» Problem requirements: All of the data should be reproduced word for word, though its pictures must be omitted.

» Dataset extract:

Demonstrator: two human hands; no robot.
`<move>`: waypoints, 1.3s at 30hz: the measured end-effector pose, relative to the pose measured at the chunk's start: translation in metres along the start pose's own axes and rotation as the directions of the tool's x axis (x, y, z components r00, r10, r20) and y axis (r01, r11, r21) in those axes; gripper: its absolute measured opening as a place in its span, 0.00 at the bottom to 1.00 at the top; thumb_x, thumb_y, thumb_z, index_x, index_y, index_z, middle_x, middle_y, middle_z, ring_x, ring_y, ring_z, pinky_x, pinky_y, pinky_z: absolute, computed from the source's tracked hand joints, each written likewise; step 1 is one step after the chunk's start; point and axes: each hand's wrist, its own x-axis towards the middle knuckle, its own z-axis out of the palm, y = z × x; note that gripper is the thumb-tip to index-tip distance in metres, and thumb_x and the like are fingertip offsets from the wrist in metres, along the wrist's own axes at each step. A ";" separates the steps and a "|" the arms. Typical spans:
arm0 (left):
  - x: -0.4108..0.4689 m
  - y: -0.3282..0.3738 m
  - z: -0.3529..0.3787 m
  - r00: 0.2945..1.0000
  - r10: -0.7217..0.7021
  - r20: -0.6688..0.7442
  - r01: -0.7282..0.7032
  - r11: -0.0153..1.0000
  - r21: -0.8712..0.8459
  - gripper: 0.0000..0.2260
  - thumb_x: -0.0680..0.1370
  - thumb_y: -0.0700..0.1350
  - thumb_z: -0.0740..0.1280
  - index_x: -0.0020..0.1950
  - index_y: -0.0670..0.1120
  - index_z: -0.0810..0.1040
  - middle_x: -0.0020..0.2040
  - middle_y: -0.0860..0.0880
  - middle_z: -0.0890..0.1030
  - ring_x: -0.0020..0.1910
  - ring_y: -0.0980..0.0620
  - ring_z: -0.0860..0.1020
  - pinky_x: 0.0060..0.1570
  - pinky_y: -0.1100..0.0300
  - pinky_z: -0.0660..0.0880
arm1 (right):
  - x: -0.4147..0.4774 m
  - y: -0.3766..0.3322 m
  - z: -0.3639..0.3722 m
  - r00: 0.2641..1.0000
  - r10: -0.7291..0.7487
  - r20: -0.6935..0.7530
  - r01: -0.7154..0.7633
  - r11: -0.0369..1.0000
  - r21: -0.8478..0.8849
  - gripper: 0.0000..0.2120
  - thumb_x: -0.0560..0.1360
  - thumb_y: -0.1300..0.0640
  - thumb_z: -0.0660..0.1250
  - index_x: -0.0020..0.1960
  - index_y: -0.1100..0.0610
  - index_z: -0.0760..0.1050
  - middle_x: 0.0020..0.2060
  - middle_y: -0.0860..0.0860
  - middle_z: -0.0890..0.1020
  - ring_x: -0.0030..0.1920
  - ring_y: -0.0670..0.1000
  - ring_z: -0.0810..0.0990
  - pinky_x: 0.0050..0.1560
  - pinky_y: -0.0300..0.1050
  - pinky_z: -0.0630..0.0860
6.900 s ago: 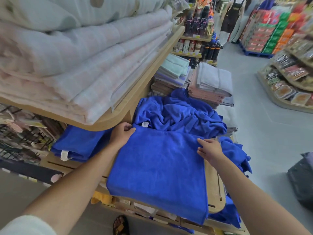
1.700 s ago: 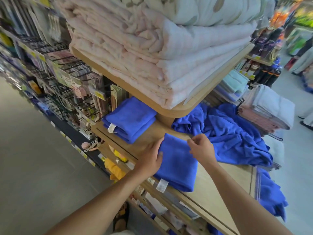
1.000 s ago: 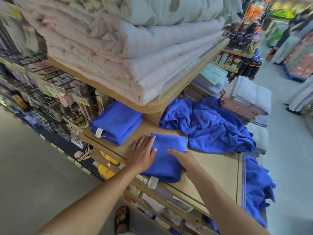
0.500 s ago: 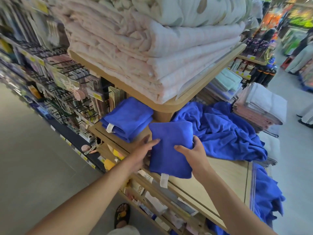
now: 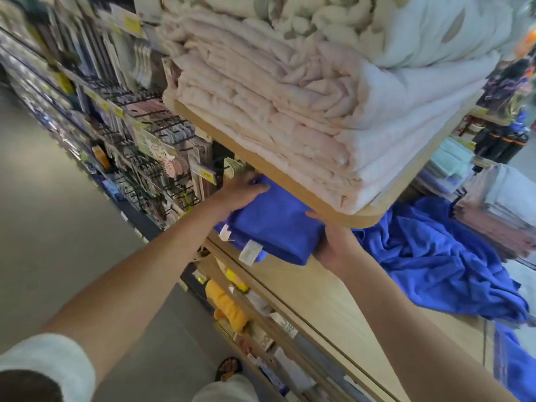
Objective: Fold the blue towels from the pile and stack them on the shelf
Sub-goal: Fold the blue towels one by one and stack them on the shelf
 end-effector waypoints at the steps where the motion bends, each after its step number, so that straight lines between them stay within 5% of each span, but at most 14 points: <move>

» Result of this task:
Demonstrator: two human hands; no robot.
`<move>`: waypoints, 1.3s at 30hz: the measured end-effector pose, relative to the pose measured at the chunk's start: translation in metres along the start pose's own axes and rotation as the directions of the tool's x axis (x, y, z components r00, r10, r20) and y axis (r01, r11, r21) in those axes; gripper: its absolute measured opening as a place in its span, 0.00 at the bottom to 1.00 at the top; thumb_x, thumb_y, thumb_z, index_x, index_y, index_z, middle_x, middle_y, middle_z, ring_x, ring_y, ring_z, pinky_x, pinky_y, pinky_z: absolute, computed from the source's tracked hand joints, each written likewise; step 1 is one step after the chunk's start; point and axes: each hand's wrist, its own x-axis towards the middle knuckle, its own z-axis out of the palm, y = z × x; note that gripper is the thumb-tip to index-tip distance in metres, and thumb_x and the like are fingertip offsets from the wrist in metres, along the wrist's own axes at each step. A ";" separates the steps and a "|" the arms. Typical spans:
arm0 (left):
  - x: -0.4108..0.4689 m
  - y: -0.3282..0.3738 m
  - z: -0.3529..0.3787 m
  - r00: 0.2945..1.0000
  - r10: -0.7217..0.7021
  - r20: -0.6688..0.7442
  - r01: -0.7282..0.7032
  - r11: -0.0153..1.0000
  - r21: -0.8712..0.8459
  - gripper: 0.0000..0.2260
  - thumb_x: -0.0680..0.1370
  - thumb_y: -0.0700..0.1350
  - thumb_z: -0.0740..0.1280
  - index_x: -0.0020..0.1950
  - index_y: -0.0670..0.1120
  - index_z: -0.0810..0.1040
  - middle_x: -0.0020..0.2040
  - middle_y: -0.0860..0.0880
  - middle_z: -0.0890..0.1030
  - ring_x: -0.0020..0.1910
  - ring_y: -0.0980..0.0620
  - ring_z: -0.0860..0.1020
  - pinky_x: 0.0060..0.1570
  - pinky_y: -0.1100..0.0300
  - pinky_z: -0.0660..0.0880
arm1 (right):
  - x: -0.4147..0.4774 m
  - y: -0.3766..0.3322 m
  - z: -0.3639..0.3722 m
  - r00: 0.2641..1.0000
  - r10: -0.7291..0.7487
  - r20: -0.6935..0.7530
  - r01: -0.7154..0.7633
  - r11: -0.0369..1.0000
  - r21: -0.8478..0.8849
  - gripper: 0.0000..0.2120
  - thumb_x: -0.0560..0.1360
  - thumb_y: -0.1300..0.0640
  - thumb_z: -0.0660..0.1250
  - index_x: -0.0020..0.1960
  - index_y: -0.1100..0.0610
  - index_z: -0.0760..0.1050
  - middle_x: 0.0020..0.2060
  - middle_y: -0.0860..0.0860
  - middle_z: -0.0890..0.1020
  - ring_x: -0.0030..0.1920
  - ring_y: -0.0670..0.1000
  - ring_z: -0.0810..0.0990
  - pinky_x: 0.0050..0.1560
  - pinky_y: -0.0300..0.1050
  - pinky_z: -0.0630..0.0860
6.900 s ago: 
1.700 s ago: 
1.000 s ago: 
0.500 s ago: 
now: 
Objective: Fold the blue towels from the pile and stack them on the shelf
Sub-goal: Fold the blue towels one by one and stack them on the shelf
 end-effector waypoints at the steps where the motion bends, each after its step number, so that straight lines between them stay within 5% of each span, but at most 14 points: <move>

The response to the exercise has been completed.